Ausgabe Januar 2012

Die Quellen des Hasses

Als der westdeutsche Neonaziführer Michael Kühnen im Frühjahr 1990 über einen kleinen Grenzübergang in Thüringen in die im Untergang begriffene DDR einreiste, trug er ein Dokument bei sich, dass unter dem großspurigen und historisch anspielungsreichen Titel „Generalplan Ost“ den Aufbau neonazistischer Gruppen auf dem Gebiet der DDR vorsah.[1] Kühnen, euphorisiert vom Mauerfall, war der festen Überzeugung, die Wiederzulassung der NSDAP liege zum Greifen nahe. In den folgenden Monaten bis zur Wiedervereinigung gelang es ihm, Kontaktleute in vielen Großstädten der DDR zu rekrutieren. Kühnen konnte dabei auf Verbindungen zu Neonazis zurückgreifen, die vor dem Mauerfall von der Bundesrepublik aus der DDR freigekauft wurden. Diese entstammten wiederum der Fascho- und Skinheadszene der DDR, dessen Entstehungsphase bis in die frühen 1980er Jahre zurückreicht.
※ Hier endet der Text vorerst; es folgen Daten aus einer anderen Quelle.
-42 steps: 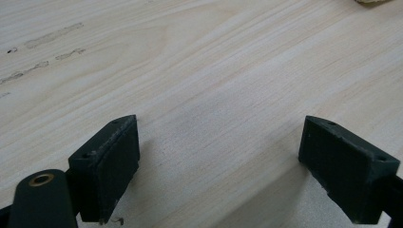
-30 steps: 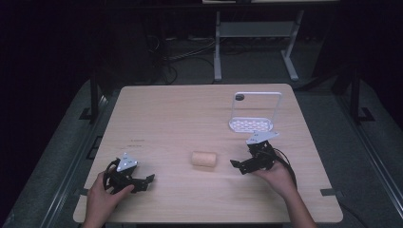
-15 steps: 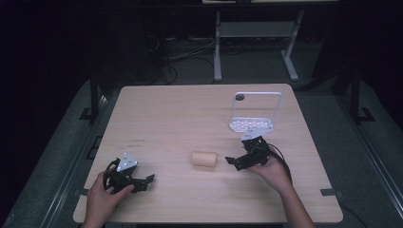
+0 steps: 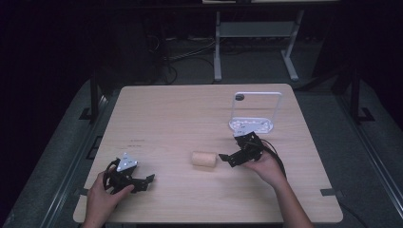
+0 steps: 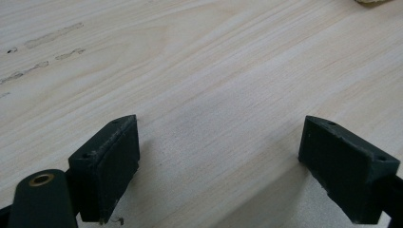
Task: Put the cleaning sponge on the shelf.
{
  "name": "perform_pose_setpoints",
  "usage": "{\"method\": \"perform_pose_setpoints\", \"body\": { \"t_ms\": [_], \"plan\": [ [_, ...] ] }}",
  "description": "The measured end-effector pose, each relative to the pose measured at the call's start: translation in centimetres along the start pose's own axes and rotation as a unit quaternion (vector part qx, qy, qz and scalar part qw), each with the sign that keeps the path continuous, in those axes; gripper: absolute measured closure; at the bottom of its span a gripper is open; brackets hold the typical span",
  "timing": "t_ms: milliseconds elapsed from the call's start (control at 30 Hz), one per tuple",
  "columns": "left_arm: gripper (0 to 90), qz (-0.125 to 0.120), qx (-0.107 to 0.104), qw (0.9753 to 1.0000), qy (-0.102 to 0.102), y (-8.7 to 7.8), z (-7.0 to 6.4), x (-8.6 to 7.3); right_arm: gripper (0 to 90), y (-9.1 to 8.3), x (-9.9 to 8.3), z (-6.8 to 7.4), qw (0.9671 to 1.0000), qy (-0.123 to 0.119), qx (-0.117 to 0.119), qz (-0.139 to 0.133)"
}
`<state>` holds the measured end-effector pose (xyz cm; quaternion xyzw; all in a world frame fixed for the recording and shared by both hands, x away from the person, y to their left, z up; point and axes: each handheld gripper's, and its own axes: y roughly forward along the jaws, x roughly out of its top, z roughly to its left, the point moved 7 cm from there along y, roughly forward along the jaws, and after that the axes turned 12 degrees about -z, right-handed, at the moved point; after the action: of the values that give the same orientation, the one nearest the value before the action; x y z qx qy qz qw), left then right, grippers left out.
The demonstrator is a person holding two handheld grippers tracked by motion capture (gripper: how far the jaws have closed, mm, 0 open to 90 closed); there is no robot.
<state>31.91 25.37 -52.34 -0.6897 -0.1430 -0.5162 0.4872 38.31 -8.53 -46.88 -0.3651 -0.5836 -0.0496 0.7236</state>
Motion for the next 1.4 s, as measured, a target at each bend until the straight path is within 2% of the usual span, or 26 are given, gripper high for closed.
{"method": "perform_pose_setpoints", "body": {
  "t_ms": [167, 500, 1033, 1300, 1400],
  "plan": [
    [13.0, -0.001, 0.000, 1.0000, 0.000, 0.0, 0.0, 0.0, 2.9, 0.5, 0.5, 0.2, 0.9999, 0.000, 0.009, -0.004],
    [13.0, 0.000, 0.000, 1.0000, 0.000, 0.0, 0.0, 0.0, 2.9, 1.8, 1.0, 1.2, 0.9990, -0.015, 0.041, 0.006],
    [13.0, 0.001, 0.000, 1.0000, -0.001, 0.0, 0.0, 0.0, 2.9, 3.9, 0.9, 2.5, 0.9953, -0.031, 0.089, 0.021],
    [13.0, 0.001, 0.000, 1.0000, -0.001, 0.0, 0.0, 0.0, 2.9, 4.8, 1.1, 3.0, 0.9926, -0.051, 0.106, 0.031],
    [13.0, 0.001, 0.000, 1.0000, -0.001, 0.0, 0.0, 0.0, 3.0, 5.2, 1.2, 3.3, 0.9912, -0.043, 0.120, 0.035]
  ]
}}
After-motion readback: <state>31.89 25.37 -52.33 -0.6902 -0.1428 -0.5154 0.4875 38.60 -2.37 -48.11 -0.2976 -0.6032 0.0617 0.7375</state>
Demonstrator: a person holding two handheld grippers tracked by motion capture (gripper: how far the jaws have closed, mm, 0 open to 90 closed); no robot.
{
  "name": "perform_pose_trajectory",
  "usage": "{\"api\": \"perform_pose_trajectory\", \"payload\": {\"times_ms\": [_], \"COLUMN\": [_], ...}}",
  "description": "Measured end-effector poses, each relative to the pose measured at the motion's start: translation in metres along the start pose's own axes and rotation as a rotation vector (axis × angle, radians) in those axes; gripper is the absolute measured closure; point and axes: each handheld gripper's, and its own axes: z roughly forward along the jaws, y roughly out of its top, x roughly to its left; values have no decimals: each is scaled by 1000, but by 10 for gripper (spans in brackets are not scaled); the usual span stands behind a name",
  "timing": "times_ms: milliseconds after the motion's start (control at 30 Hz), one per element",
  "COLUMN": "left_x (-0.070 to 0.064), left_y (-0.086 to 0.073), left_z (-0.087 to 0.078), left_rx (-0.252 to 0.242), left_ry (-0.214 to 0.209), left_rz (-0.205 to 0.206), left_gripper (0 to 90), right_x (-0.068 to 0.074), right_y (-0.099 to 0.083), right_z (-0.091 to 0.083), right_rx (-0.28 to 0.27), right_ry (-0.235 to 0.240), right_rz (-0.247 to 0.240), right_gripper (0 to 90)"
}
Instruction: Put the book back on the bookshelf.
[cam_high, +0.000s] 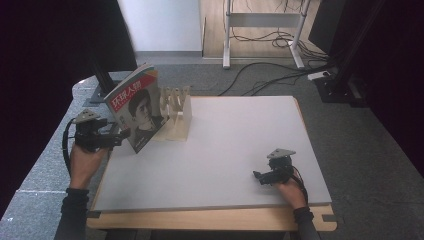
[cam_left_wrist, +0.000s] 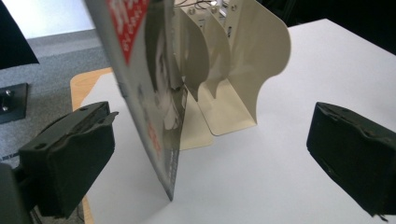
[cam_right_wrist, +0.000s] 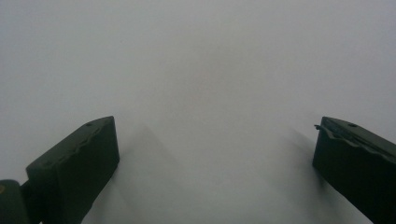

Doch auf die in den Monaten nach der Wiedervereinigung anrollende Welle rassistischer Gewalttaten in den neuen Bundesländern nahmen Kühnens Gefolgsleute weniger Einfluss, als gerade in Ostdeutschland gerne vielfach behauptet wird. Ebenso zweifelhaft ist die Behauptung, dass eine geheim strukturierte westdeutsche Neonaziszene als Drahtzieher für die rassistischen Pogrome in den neuen Ländern agierte. Dabei bedurfte es nicht einmal eines organisatorischen Rückgrats für die rassistischen Ausschreitungen gegen jene kleine Zahl von Migrantinnen und Migranten. Der Anstieg rassistischer Gewaltakte entwickelte sich vielmehr zum Selbstläufer – und zwar unter den Bedingungen einer zunehmend nationalistischen Stimmung in breiten Bevölkerungsschichten und eines erstaunlichen Vakuums staatlicher Sanktionsinstrumentarien, der die Planspiele organisierter Neonazis bei weitem übertraf.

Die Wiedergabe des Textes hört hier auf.